High-resolution satellite imagery dated January 15, 2015, shows that external construction of the Khushab complex’s fourth reactor is complete and it has “become operational.”
If, as the evidence suggests, Pakistan is accelerating its nuclear weapons programme, it may heighten tensions with New Delhi, where the subject is likely to come up when Prime Minister Narendra Modi meets U.S. President Barack Obama during Republic Day celebrations next week.
In a report that included the satellite photographs by Digital Globe, Washington think-tank Institute for Science and International Security (ISIS) said that the assessment of reactor completeness and operation was “based on the presence of a very specific signature: steam is venting from the reactor’s cooling system.”
The Khushab reactor complex was originally constructed and became operational in the 1990s, at that time comprising primarily of a heavy water production plant and an estimated 50 megawatt-thermal (MWth) heavy water reactor.
Following the nuclear tests in India and Pakistan in 1998, Islamabad initiated the construction of a second heavy water reactor between the year 2000 and 2002, ISIS notes, a third one in 2006, and a fourth one in 2011.

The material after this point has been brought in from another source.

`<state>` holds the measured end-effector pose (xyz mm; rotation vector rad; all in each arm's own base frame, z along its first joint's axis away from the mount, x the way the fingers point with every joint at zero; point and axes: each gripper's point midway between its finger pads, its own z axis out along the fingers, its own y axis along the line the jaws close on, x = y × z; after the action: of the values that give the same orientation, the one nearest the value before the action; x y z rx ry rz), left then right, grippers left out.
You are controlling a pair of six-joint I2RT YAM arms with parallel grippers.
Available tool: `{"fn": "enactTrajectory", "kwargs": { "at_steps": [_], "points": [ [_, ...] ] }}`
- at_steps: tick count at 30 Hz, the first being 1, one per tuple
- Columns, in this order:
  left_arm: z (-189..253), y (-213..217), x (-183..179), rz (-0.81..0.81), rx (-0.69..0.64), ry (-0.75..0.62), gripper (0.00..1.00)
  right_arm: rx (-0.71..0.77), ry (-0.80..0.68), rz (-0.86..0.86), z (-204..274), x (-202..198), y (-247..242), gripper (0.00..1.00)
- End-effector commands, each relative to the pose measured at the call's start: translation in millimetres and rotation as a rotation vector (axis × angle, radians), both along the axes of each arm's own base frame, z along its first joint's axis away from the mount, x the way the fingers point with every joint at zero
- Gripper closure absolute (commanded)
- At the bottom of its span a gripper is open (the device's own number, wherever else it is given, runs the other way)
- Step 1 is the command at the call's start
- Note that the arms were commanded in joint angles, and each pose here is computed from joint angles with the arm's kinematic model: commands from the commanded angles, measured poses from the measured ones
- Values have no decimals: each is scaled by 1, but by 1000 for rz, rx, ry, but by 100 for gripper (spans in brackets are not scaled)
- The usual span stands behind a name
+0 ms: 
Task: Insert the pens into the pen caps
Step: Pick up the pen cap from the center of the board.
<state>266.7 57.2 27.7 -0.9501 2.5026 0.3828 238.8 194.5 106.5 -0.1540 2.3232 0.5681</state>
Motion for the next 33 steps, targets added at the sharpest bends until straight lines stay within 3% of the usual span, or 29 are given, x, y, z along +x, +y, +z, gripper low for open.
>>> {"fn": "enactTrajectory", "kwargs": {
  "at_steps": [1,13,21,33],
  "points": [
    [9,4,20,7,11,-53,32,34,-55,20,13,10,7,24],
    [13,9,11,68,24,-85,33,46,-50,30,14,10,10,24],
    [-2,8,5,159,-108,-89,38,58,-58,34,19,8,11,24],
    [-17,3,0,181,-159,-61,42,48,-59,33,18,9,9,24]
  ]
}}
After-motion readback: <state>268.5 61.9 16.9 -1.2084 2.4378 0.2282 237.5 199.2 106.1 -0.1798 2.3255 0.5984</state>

ISIS, which has closely tracked the progress on the construction of the reactor complex, noted that a January 2011 image showed the building, similar in layout to the second and third reactors at the same site, early in its construction but by April 2011, the frame of the reactor building and the main reactor hall were visible.
However, images from November 1, 2013, clearly show that in addition to the near-completion of the fourth reactor’s external structure, the reactor stack and four of the six auxiliary buildings also present in reactors two and three “appear complete.”